5:30 p.m. Embargo                                    May 6, 1995


                             INTERVIEW OF
                      ROBERT NOVAK AND ROLAND EVANS
                       ON CNN'S "EVANS AND NOVAK"

                               May 6, 1995

MR. NOVAK:  I'm Robert Novak.  Roland Evans and I will question 
President Clinton's chief diplomat about the upcoming Moscow summit.

MR. EVANS:  He is Secretary of State Warren Christopher.

President Clinton overruled some of his own diplomatic advisers when he 
accepted Boris Yeltsin's invitation to a gaudy Moscow summit 
commemorating Russia's 27 million World War II dead on the 50th 
anniversary of V-E Day.  Although Clinton wants to resolve three major 
issues, Yeltsin so far has given no sign of compromising on any of the 
three:  first, expanding NATO to include Poland and other East European 
states; second, stopping the sale of up to four nuclear reactors to 
Iran; and lastly, persuading Yeltsin not to violate the treaty on 
conventional forces in Europe.  In addition, the President has been 
unable to persuade Yeltsin to stop the killing of civilians in Russia's 
war against the breakaway province of Chechnya.
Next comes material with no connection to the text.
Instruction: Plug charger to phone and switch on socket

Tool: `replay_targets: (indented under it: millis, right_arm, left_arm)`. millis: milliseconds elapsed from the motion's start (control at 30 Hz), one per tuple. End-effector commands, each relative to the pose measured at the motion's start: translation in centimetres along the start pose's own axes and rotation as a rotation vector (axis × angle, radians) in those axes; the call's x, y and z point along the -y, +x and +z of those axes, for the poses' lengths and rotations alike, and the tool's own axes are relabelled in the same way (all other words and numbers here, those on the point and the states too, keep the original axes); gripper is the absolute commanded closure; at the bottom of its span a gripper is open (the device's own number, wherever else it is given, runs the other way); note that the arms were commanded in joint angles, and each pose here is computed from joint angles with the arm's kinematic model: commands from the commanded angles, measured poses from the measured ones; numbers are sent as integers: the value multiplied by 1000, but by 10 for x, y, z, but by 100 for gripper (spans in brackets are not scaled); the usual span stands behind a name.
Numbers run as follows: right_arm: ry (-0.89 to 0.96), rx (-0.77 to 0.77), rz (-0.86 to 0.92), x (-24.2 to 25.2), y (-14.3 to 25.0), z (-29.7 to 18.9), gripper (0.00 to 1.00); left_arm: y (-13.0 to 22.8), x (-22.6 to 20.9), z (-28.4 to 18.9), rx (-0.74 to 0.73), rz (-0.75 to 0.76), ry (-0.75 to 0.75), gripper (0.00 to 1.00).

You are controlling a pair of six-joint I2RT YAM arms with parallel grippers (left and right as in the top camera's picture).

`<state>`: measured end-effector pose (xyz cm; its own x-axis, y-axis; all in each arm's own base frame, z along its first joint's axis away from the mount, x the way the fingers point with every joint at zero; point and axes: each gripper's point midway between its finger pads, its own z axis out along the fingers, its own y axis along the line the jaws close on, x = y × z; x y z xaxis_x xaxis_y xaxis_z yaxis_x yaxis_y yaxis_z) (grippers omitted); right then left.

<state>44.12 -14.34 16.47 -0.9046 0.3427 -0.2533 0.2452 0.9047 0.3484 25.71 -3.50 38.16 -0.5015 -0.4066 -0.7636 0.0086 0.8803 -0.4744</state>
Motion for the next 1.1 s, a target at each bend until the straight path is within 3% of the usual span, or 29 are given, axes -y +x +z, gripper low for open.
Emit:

Mr. Secretary, when he gets to Moscow, will the President inform Mr. 
Yeltsin that if he doesn't stop the war in Chechnya -- 45,000 civilians 
now estimated killed -- we might cut American aid to Russia?
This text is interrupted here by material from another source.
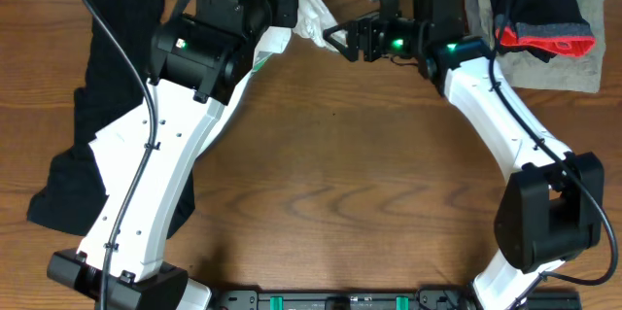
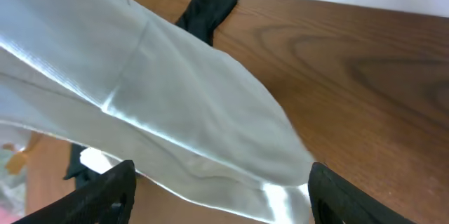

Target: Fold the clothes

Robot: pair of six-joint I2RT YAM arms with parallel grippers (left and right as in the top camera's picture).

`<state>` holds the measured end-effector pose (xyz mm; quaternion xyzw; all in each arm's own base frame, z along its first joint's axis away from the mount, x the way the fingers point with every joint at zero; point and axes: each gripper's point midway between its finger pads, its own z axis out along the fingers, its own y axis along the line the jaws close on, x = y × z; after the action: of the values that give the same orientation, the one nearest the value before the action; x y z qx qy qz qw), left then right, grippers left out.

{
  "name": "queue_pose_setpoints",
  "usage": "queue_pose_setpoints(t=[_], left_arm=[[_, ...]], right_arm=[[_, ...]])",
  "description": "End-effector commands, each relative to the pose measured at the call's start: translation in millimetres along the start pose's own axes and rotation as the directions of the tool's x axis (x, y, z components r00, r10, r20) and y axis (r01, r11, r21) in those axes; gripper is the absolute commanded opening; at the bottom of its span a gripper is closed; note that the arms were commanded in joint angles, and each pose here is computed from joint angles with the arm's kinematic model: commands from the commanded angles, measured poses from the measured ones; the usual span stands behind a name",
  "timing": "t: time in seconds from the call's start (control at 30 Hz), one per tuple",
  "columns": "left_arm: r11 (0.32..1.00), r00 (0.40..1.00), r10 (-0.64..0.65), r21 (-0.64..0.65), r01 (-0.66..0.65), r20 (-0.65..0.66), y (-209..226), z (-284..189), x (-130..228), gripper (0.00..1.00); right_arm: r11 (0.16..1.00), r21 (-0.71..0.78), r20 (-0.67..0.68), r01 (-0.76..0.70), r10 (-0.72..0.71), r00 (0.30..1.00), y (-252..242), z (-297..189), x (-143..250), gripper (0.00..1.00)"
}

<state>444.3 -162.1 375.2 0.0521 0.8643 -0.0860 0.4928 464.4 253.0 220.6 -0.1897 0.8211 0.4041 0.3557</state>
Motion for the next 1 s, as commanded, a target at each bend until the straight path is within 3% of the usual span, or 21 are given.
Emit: queue_pose_setpoints(t=[0.0,0.23,0.33,0.37,0.47,0.5,0.7,0.8,0.97], left_arm=[[0.998,1.000,-0.007,0.064,0.006,0.006,-11.5,-5.0,-3.3,0.06],[0.994,0.999,0.000,0.107,0.005,-0.047,-18.2,-8.0,8.8,0.06],[0.995,0.997,0.004,0.101,0.003,-0.077,-16.1,-10.6,16.2,0.06],[0.995,0.996,0.006,0.099,0.003,-0.085,-15.7,-11.4,18.2,0.06],[0.996,0.994,0.010,0.093,0.000,-0.107,-13.7,-14.5,23.6,0.06],[0.996,0.993,0.013,0.092,-0.002,-0.115,-13.1,-15.2,25.6,0.06],[0.995,0.989,0.064,0.081,-0.053,-0.135,-9.3,-15.8,31.6,0.08],[0.995,0.988,0.067,0.081,-0.056,-0.138,-9.3,-14.9,32.4,0.13],[0.995,0.984,0.069,0.078,-0.057,-0.163,-9.4,-7.0,39.7,0.21]], right_arm=[[0.998,0.048,0.013,0.049,-0.050,0.999,-4.9,10.1,-0.7,0.76],[0.992,0.074,0.062,0.104,-0.109,0.992,-18.9,27.6,-7.0,0.73],[0.991,0.075,0.067,0.108,-0.113,0.991,-24.8,33.9,-5.5,0.67],[0.991,0.076,0.064,0.106,-0.111,0.992,-27.6,36.7,-3.3,0.59],[0.992,0.081,0.048,0.097,-0.101,0.994,-34.1,39.9,2.8,0.10],[0.992,0.087,0.045,0.092,-0.096,0.994,-37.3,38.2,3.3,0.01],[0.986,0.161,0.080,0.048,-0.061,0.995,-62.8,-8.0,-16.7,0.01],[0.977,0.215,0.080,0.000,-0.017,0.997,-77.0,-43.8,-21.0,0.01],[0.950,0.300,0.018,-0.088,0.087,0.996,-99.5,-95.8,-0.9,0.01]])
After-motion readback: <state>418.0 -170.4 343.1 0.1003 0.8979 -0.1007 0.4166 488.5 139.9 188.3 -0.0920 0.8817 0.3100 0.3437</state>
SECRETARY CHRISTOPHER:  There will be a wide-ranging conversation the 
President is going to have with him.  I'm sure they'll be talking about 
Chechnya.  We've been saying since before Christmas we thought this was 
a tragic enterprise, a real mistake on their part.  No doubt, Rollie, 
the Russians have paid very heavily for this in world opinion.

I think what the President will be saying is that the degree of progress 
that Russia makes in entering Western institutions like the G-7 will 
inevitably be affected by what they do in Chechnya.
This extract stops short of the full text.